[Extracted records]
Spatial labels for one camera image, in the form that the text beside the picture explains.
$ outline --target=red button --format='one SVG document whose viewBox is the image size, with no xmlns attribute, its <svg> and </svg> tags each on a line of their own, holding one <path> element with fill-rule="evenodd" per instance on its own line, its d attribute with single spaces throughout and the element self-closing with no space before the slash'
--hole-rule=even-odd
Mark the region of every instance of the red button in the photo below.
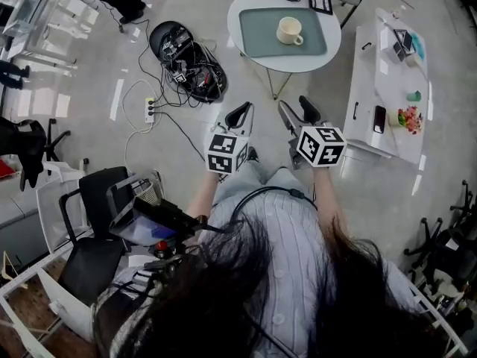
<svg viewBox="0 0 477 358">
<path fill-rule="evenodd" d="M 165 251 L 167 249 L 167 242 L 161 240 L 156 244 L 156 250 L 158 251 Z"/>
</svg>

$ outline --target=light blue shirt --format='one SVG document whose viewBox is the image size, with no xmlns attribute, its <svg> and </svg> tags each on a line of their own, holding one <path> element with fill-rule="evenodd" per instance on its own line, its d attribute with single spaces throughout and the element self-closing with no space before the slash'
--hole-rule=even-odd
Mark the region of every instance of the light blue shirt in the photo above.
<svg viewBox="0 0 477 358">
<path fill-rule="evenodd" d="M 244 196 L 237 194 L 218 203 L 209 223 L 216 227 L 225 225 Z M 274 191 L 253 198 L 242 212 L 263 223 L 272 245 L 270 292 L 262 326 L 296 355 L 305 357 L 315 317 L 317 278 L 324 266 L 320 262 L 327 258 L 317 212 L 307 201 Z M 210 236 L 213 235 L 204 231 L 199 241 Z M 414 308 L 407 279 L 393 263 L 388 263 L 388 273 L 394 297 L 403 306 Z M 256 356 L 260 355 L 283 356 L 267 340 L 262 341 L 256 352 Z"/>
</svg>

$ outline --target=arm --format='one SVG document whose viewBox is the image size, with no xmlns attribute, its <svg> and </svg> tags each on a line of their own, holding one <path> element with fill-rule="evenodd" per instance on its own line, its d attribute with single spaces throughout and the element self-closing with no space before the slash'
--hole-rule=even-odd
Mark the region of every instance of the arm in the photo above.
<svg viewBox="0 0 477 358">
<path fill-rule="evenodd" d="M 187 210 L 187 215 L 196 218 L 199 215 L 210 216 L 212 202 L 214 200 L 215 191 L 217 190 L 219 175 L 214 172 L 207 172 L 199 192 L 192 199 Z"/>
<path fill-rule="evenodd" d="M 332 229 L 333 219 L 338 222 L 341 232 L 348 235 L 346 222 L 340 205 L 336 201 L 335 189 L 328 169 L 313 169 L 316 191 L 316 206 L 318 208 L 318 223 L 324 233 Z"/>
</svg>

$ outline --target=flower decoration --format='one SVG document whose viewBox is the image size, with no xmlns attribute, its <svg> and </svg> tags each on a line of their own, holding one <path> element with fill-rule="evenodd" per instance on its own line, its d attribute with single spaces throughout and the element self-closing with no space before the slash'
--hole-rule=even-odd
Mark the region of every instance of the flower decoration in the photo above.
<svg viewBox="0 0 477 358">
<path fill-rule="evenodd" d="M 408 129 L 409 133 L 417 134 L 422 130 L 423 114 L 417 112 L 417 106 L 409 106 L 407 109 L 399 109 L 397 120 L 400 125 Z"/>
</svg>

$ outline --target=round white table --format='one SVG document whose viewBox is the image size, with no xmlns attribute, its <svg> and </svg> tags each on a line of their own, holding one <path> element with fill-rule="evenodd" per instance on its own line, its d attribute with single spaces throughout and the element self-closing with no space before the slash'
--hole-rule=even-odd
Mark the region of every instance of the round white table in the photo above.
<svg viewBox="0 0 477 358">
<path fill-rule="evenodd" d="M 229 13 L 227 14 L 227 27 L 230 38 L 240 50 L 241 54 L 247 56 L 244 50 L 244 42 L 241 35 L 241 26 L 239 14 L 246 9 L 254 8 L 270 8 L 270 7 L 309 7 L 308 0 L 300 0 L 296 2 L 287 0 L 234 0 L 230 5 Z M 323 35 L 326 41 L 326 53 L 315 55 L 290 55 L 290 56 L 267 56 L 267 57 L 249 57 L 259 65 L 267 69 L 268 81 L 270 82 L 270 89 L 274 99 L 282 92 L 286 83 L 294 73 L 310 72 L 326 65 L 336 55 L 341 44 L 341 28 L 338 18 L 335 14 L 327 15 L 325 13 L 316 13 L 320 20 Z M 270 79 L 269 70 L 277 72 L 288 73 L 288 77 L 283 82 L 277 93 L 274 93 L 274 88 Z"/>
</svg>

◆ **Task**
Could you copy each line above exactly as written, minus any pictures?

◆ **Solution to this problem**
Spatial labels for one camera image, in the form that the text beside the picture explains.
$ outline --target=red button --format='one SVG document whose viewBox is the image size, with no xmlns attribute, its <svg> and </svg> tags each on a line of their own, holding one <path> element with fill-rule="evenodd" per instance on its own line, its d attribute with single spaces throughout and the element self-closing with no space before the slash'
--hole-rule=even-odd
Mark the region of every instance of the red button in the photo below.
<svg viewBox="0 0 477 358">
<path fill-rule="evenodd" d="M 165 251 L 167 249 L 167 242 L 161 240 L 156 244 L 156 250 L 158 251 Z"/>
</svg>

$ outline --target=light blue shirt --format='one SVG document whose viewBox is the image size, with no xmlns attribute, its <svg> and </svg> tags each on a line of their own, holding one <path> element with fill-rule="evenodd" per instance on its own line, its d attribute with single spaces throughout and the element self-closing with no space before the slash'
--hole-rule=even-odd
Mark the region of every instance of the light blue shirt in the photo above.
<svg viewBox="0 0 477 358">
<path fill-rule="evenodd" d="M 244 196 L 237 194 L 218 203 L 209 223 L 216 227 L 225 225 Z M 274 191 L 253 198 L 242 212 L 263 223 L 272 245 L 270 292 L 262 326 L 296 355 L 305 357 L 315 317 L 317 278 L 324 266 L 320 262 L 327 258 L 317 212 L 307 201 Z M 210 236 L 213 235 L 204 231 L 199 241 Z M 414 308 L 407 279 L 393 263 L 388 263 L 388 273 L 394 297 L 403 306 Z M 256 356 L 260 355 L 283 356 L 267 340 L 262 341 L 256 352 Z"/>
</svg>

$ outline --target=arm --format='one SVG document whose viewBox is the image size, with no xmlns attribute, its <svg> and </svg> tags each on a line of their own, holding one <path> element with fill-rule="evenodd" per instance on its own line, its d attribute with single spaces throughout and the element self-closing with no space before the slash'
--hole-rule=even-odd
Mark the region of every instance of the arm in the photo above.
<svg viewBox="0 0 477 358">
<path fill-rule="evenodd" d="M 187 210 L 187 215 L 196 218 L 199 215 L 210 216 L 212 202 L 214 200 L 215 191 L 217 190 L 219 175 L 214 172 L 207 172 L 199 192 L 192 199 Z"/>
<path fill-rule="evenodd" d="M 332 229 L 333 219 L 338 222 L 341 232 L 348 235 L 346 222 L 340 205 L 336 201 L 335 189 L 328 169 L 313 169 L 316 191 L 316 206 L 318 208 L 318 223 L 324 233 Z"/>
</svg>

$ outline --target=flower decoration --format='one SVG document whose viewBox is the image size, with no xmlns attribute, its <svg> and </svg> tags each on a line of their own, holding one <path> element with fill-rule="evenodd" per instance on its own line, its d attribute with single spaces throughout and the element self-closing with no space before the slash'
--hole-rule=even-odd
Mark the region of every instance of the flower decoration in the photo above.
<svg viewBox="0 0 477 358">
<path fill-rule="evenodd" d="M 408 129 L 409 133 L 417 134 L 422 130 L 423 114 L 417 112 L 417 106 L 409 106 L 407 109 L 399 109 L 397 120 L 400 125 Z"/>
</svg>

$ outline --target=round white table --format='one SVG document whose viewBox is the image size, with no xmlns attribute, its <svg> and </svg> tags each on a line of their own, holding one <path> element with fill-rule="evenodd" per instance on its own line, its d attribute with single spaces throughout and the element self-closing with no space before the slash'
--hole-rule=even-odd
Mark the region of every instance of the round white table in the photo above.
<svg viewBox="0 0 477 358">
<path fill-rule="evenodd" d="M 229 13 L 227 14 L 227 27 L 230 38 L 240 50 L 241 54 L 247 56 L 244 50 L 244 42 L 241 35 L 241 26 L 239 14 L 246 9 L 254 8 L 270 8 L 270 7 L 309 7 L 308 0 L 300 0 L 296 2 L 287 0 L 234 0 L 230 5 Z M 323 35 L 326 41 L 326 53 L 315 55 L 290 55 L 290 56 L 267 56 L 267 57 L 249 57 L 259 65 L 267 69 L 268 81 L 270 82 L 270 89 L 274 99 L 282 92 L 286 83 L 294 73 L 310 72 L 326 65 L 336 55 L 341 44 L 341 28 L 338 18 L 335 14 L 327 15 L 325 13 L 316 13 L 320 20 Z M 270 79 L 269 70 L 277 72 L 288 73 L 288 77 L 283 82 L 277 93 L 274 93 L 274 88 Z"/>
</svg>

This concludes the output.